If you like the thought of the dreamy, synth pop of French duo Air (“Sexy Boy”) mixed with the more angular, detached malaise of London’s  New Young Pony Club (“Ice Cream”) then Tomorrow’s World’s eponymous debut album will be right up your darkly lit, probably by some French auteur, alleyway. This is mainly because Lou Hayter and Jean Benoit Dunckel are in fact the keyboardist in New Young Pony Club and half of Air respectively. Lou Hayter sings with precision and grace on every track here and the whole thing sounds pretty much how you would like it to and expect it to given the artists involved.  

The best tracks certainly recall early, peak period Air along with, and possibly because of, the cross-cultural mix of French and English, the work that they did with Charlotte Gainsbourg. “Life on Earth” is a doppelgänger for Gainsbourg’s “5:55” and the sweet and sour drunkenness of “Pleurer et Chanter”, the only French language song and a definite highlight, could have featured on either of her last 2 albums. “Metropolis” could be from “Moon Safari” and wouldn’t have affected the consistently high quality of Air’s debut album and “Drive” has a guitar lick and kick that immediately recalls Hayter’s work with New Young Pony Club. “You Taste Sweeter” is vocally and sonically early Ladytron to a T (“Sugar” anyone?) and “Don’t Let Them Bring You Down”, a plaintive, piano-led ballad is very Twin Peaks and the kind of song that, this time around, Donna Heyward could have sung to James Hurley whilst simultaneously crying at the Bang Bang Bar.

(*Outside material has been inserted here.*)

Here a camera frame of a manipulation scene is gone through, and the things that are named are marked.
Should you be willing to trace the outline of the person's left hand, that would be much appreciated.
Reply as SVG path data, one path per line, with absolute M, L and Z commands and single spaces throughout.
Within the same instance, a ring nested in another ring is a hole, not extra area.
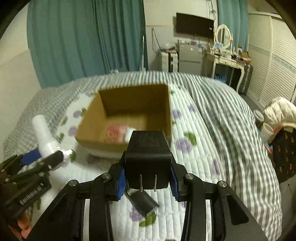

It’s only on the muddy, crawling “Catch Me” where Hayter, sharing the chorus with Dunckel, pleads ‘Dark Angel, take me away’ that a sound begins to emerge that could be considered as belonging to “Tomorrow’s World” and not referencing their own work or, at least not obviously, that of any other artist. The album ends with the yearning “Inside” which appears to be a tribute to Julee Cruise’s enormously influential “Mysteries of Love” with the final two minutes morphing into a stuttering, repetitive malfunctioning computer that wouldn’t have dared disturb the calm of Cruise’s ballad. It’s a perfect closer and the only other example here of Hayter and Dunckel creating something more unique to them, at least in sound if not content.

Even though the duo are guilty of overusing core elements and sounds lifted from their past work to a greater or lesser degree in almost every track here, this is to a certain degree unavoidable and is also responsible, in part, for creating some of the gorgeous, hazy cinematic passages here which I would strongly urge you to seek out. A few more dark angels though and they’ll have their very own, new, world to inhabit, one I would love to experience.